Oliver Bythe Hall
‘Ollie’ Hall, the son of a grazier, epitomises all that is good about Country rugby. A strong, likeable loose head prop with a deep love of the game, Hall had a most interesting life. Outside of representing his country in rugby union, Hall was also a farmer, a contractor, a jackeroo, a mining technician and an actor.
Born in the central NSW town of Wellington, Hall was sent to Sydney where he boarded at The King’s School. Hall rowed in the First VIII and was a member of the victorious Head of the River crew which won the Major Rennie Trophy in 1970. He also played lock for the 2nd XV, a side which was co-premier with SJC.
After school Hall returned to his father’s property and played for the Yeoval 2nd XV under the watchful eye of Country great John (`Blue’) Stanbrook. In 1972 he graduated to first grade and won selection in the Central West representative team. A year at a Northern Territory stock station was followed by Hall’s return to Wellington from where he went on to represent Country 2nds, Country U23s and then NSW U23s in the curtain raiser to the 1975 Australia v. England test that came to be known as the ‘Battle of Ballymore’. Hall made Country 1sts in 1976 and was a member of that team which toured the Pacific and North America twelve months later. On the suggestion of Wallaby #523 Ross Turnbull, Hall moved into the front row in 1978 and the following season played his first match against international opposition, in the 7-28 loss to Ireland at Orange.
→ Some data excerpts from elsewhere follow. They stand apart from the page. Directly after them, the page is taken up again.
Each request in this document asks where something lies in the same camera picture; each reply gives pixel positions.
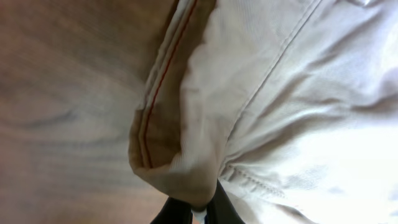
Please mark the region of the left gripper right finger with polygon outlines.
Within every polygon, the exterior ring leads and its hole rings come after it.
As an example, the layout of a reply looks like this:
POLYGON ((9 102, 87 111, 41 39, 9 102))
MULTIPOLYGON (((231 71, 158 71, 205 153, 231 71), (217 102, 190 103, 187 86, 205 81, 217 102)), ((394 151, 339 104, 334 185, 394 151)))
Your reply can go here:
POLYGON ((219 180, 215 194, 206 206, 205 224, 244 224, 219 180))

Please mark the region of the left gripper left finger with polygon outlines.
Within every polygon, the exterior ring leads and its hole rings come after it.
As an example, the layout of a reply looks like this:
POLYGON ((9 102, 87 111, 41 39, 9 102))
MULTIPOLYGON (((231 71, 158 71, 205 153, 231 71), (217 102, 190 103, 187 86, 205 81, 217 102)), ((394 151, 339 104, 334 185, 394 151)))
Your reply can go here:
POLYGON ((169 197, 150 224, 192 224, 191 206, 169 197))

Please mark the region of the beige khaki shorts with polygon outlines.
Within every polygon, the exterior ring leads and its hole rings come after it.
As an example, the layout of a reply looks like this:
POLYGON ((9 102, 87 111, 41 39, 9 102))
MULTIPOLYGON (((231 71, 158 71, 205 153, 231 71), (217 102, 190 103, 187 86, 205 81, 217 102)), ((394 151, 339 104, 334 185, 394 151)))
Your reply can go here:
POLYGON ((129 162, 244 223, 396 223, 397 2, 179 1, 129 162))

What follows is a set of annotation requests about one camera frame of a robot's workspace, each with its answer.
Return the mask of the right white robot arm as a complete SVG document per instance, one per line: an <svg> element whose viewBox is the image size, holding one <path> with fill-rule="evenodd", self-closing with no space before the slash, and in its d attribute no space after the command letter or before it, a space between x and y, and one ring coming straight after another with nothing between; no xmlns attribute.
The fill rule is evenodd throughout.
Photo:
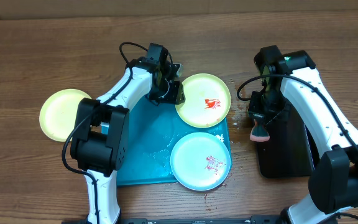
<svg viewBox="0 0 358 224"><path fill-rule="evenodd" d="M358 130L325 89L303 50L283 54L263 47L254 57L262 89L254 91L248 114L250 139L277 151L289 145L315 147L308 194L279 215L253 216L252 223L336 223L358 207Z"/></svg>

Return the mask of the light blue plate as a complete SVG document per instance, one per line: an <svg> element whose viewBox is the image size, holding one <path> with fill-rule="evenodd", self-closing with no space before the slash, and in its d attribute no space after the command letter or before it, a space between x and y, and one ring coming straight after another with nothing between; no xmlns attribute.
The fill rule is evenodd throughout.
<svg viewBox="0 0 358 224"><path fill-rule="evenodd" d="M221 185L231 164L231 154L221 137L203 132L182 137L170 156L176 180L195 191L207 191Z"/></svg>

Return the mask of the yellow-green plate with red stain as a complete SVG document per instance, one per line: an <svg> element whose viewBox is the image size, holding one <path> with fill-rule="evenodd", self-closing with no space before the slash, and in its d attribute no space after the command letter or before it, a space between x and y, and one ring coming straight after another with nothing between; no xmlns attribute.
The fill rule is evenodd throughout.
<svg viewBox="0 0 358 224"><path fill-rule="evenodd" d="M210 128L220 123L231 107L231 94L217 76L199 73L183 81L185 102L176 105L179 117L190 126Z"/></svg>

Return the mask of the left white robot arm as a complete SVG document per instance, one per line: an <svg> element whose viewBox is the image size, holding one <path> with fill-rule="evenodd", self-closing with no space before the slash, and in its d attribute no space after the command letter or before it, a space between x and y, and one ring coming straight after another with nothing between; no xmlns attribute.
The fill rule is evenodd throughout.
<svg viewBox="0 0 358 224"><path fill-rule="evenodd" d="M129 143L129 115L141 98L151 103L185 102L178 81L182 65L174 63L168 49L151 43L146 55L126 60L123 77L96 100L83 98L75 125L62 148L67 170L85 177L89 214L83 223L118 223L117 171L124 163Z"/></svg>

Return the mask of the yellow plate with ketchup swirl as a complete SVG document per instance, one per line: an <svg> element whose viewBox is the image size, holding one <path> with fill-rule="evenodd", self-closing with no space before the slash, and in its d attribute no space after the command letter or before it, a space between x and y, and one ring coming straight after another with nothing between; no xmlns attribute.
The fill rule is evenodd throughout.
<svg viewBox="0 0 358 224"><path fill-rule="evenodd" d="M39 123L43 133L50 139L65 142L75 125L79 102L89 94L77 89L60 90L43 104Z"/></svg>

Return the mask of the black water tray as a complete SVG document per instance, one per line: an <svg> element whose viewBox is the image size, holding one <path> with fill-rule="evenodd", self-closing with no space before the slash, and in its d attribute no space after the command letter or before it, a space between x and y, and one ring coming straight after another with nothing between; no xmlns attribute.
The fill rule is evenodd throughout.
<svg viewBox="0 0 358 224"><path fill-rule="evenodd" d="M297 110L287 103L265 128L270 139L255 144L260 174L267 179L310 176L319 153Z"/></svg>

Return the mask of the teal plastic tray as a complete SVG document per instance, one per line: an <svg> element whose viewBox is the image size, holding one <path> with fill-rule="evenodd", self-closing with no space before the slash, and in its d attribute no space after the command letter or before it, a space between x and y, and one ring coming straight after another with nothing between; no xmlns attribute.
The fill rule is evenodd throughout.
<svg viewBox="0 0 358 224"><path fill-rule="evenodd" d="M155 106L142 97L129 114L129 148L117 172L117 185L175 182L172 149L182 137L197 132L216 136L231 153L227 119L210 128L192 127L179 117L175 105Z"/></svg>

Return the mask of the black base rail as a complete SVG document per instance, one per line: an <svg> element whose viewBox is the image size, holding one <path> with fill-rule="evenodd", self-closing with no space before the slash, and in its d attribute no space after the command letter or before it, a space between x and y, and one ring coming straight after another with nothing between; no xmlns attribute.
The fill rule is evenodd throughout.
<svg viewBox="0 0 358 224"><path fill-rule="evenodd" d="M159 219L119 218L117 224L282 224L279 215L254 215L249 218L194 218L194 219Z"/></svg>

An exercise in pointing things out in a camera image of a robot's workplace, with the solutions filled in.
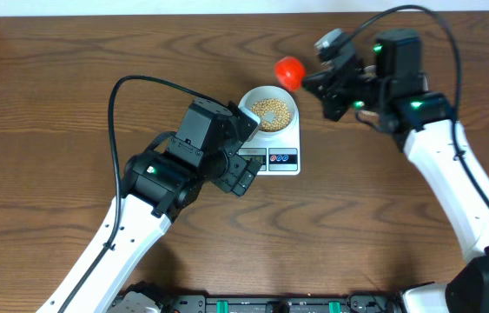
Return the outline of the red measuring scoop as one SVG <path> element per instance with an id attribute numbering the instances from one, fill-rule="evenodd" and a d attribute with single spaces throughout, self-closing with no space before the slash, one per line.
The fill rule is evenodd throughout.
<path id="1" fill-rule="evenodd" d="M 285 89 L 296 91 L 301 87 L 302 80 L 306 76 L 306 69 L 296 57 L 283 57 L 275 64 L 274 73 Z"/>

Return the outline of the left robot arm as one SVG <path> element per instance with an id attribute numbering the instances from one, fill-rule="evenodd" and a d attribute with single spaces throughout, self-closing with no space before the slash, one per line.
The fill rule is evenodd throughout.
<path id="1" fill-rule="evenodd" d="M 259 129 L 251 110 L 197 97 L 179 130 L 127 162 L 102 225 L 42 312 L 104 312 L 147 251 L 205 183 L 243 196 L 260 163 L 238 155 Z"/>

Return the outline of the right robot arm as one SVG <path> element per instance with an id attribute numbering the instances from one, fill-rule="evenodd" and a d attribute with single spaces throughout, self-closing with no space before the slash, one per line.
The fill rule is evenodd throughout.
<path id="1" fill-rule="evenodd" d="M 320 99 L 325 118 L 350 109 L 370 112 L 426 179 L 458 239 L 465 268 L 446 284 L 429 283 L 400 294 L 405 312 L 489 312 L 489 177 L 473 154 L 446 97 L 427 88 L 422 43 L 409 29 L 375 39 L 375 63 L 365 66 L 348 34 L 333 30 L 316 44 L 327 65 L 302 86 Z"/>

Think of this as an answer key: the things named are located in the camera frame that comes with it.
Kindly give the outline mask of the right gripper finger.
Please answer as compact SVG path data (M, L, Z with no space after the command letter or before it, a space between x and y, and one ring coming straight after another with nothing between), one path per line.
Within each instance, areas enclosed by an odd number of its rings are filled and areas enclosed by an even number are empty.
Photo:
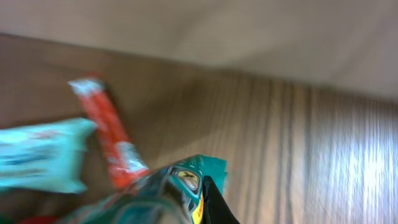
M204 224L239 224L209 175L204 176L203 197Z

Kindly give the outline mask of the green 3M gloves packet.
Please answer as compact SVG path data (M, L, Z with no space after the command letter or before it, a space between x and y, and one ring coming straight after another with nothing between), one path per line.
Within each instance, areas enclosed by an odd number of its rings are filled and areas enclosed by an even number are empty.
M208 187L223 193L227 161L195 155L163 167L59 223L207 223Z

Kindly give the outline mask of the small orange snack packet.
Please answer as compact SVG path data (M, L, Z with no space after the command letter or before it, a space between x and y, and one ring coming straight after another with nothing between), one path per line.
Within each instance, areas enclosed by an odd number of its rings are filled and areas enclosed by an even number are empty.
M89 119L97 125L110 179L117 189L125 188L149 173L124 128L103 82L96 78L69 81Z

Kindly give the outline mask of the teal wet wipes packet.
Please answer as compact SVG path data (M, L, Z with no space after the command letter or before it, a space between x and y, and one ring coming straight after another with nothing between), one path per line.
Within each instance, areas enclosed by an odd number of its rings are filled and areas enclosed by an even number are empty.
M81 166L86 139L95 129L85 118L2 129L1 191L84 192Z

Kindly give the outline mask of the red sauce bottle yellow label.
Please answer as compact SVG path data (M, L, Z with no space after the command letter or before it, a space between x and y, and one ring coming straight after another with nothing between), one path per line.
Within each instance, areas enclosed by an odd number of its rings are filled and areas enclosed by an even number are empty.
M22 219L17 224L55 224L59 219L58 216L34 216Z
Two years later he retired from representative football however a chat with Wallaby great Jon White, who said “one day in the future you will wish you had done it”, convinced him to return however it was a move to Sydney’s Manly club in 1982 that genuinely changed Hall’s rugby life. That season he played first grade and was awarded the Chad Paton Trophy for the ‘best clubman’. A year later Hall represented Sydney (v. U.S.A), made his provincial debut for New South Wales in their 7-9 loss to Argentina, played in the Shute Shield premiership winning side coached by the mercurial Alan Jones and finally won selection on the end-of-season Wallaby tour to Italy and France. He debuted for Australia against an Italian Provincial XV at L’Aquila and over the course of the tour played in a total of five uncapped matches.
Unfortunately, his representative career ended the following year due to injury. Playing in an internal match ahead of the Sydney tour to Europe, Hall ruptured both the medial and capsular ligaments in his left knee. Following surgery, and 10 weeks of rehabilitation, Hall returned however in just his third game back a maul collapsed on his right leg and ruptured the medial, capsular and anterior cruciate ligaments. Four surgeries combined to torpedo any hope Hall had of touring with the Eighth Wallabies to the U.K. Jones, now Wallaby coach, told Hall: “Mate, we would have loved taking you but you are not much better than Douglas Bader [the British air ace who lost both his legs] these days.” In 1985 Hall made his big screen debut as Aunty’s Guard, Aunty Entity being played by Tina Turner, in the film ‘Mad Max Beyond Thunderdome’. He later played Tiny in three seasons of the TV mini-series ‘Fields of Fire’. Ollie Hall played five uncapped matches for Australia in a one-year international career.
Hall started at loose head against an Italian Provincial XV, the French Police at Le Creusot, a French Selection at Grenoble, a French selection at Agen and the French Army at La Rochelle.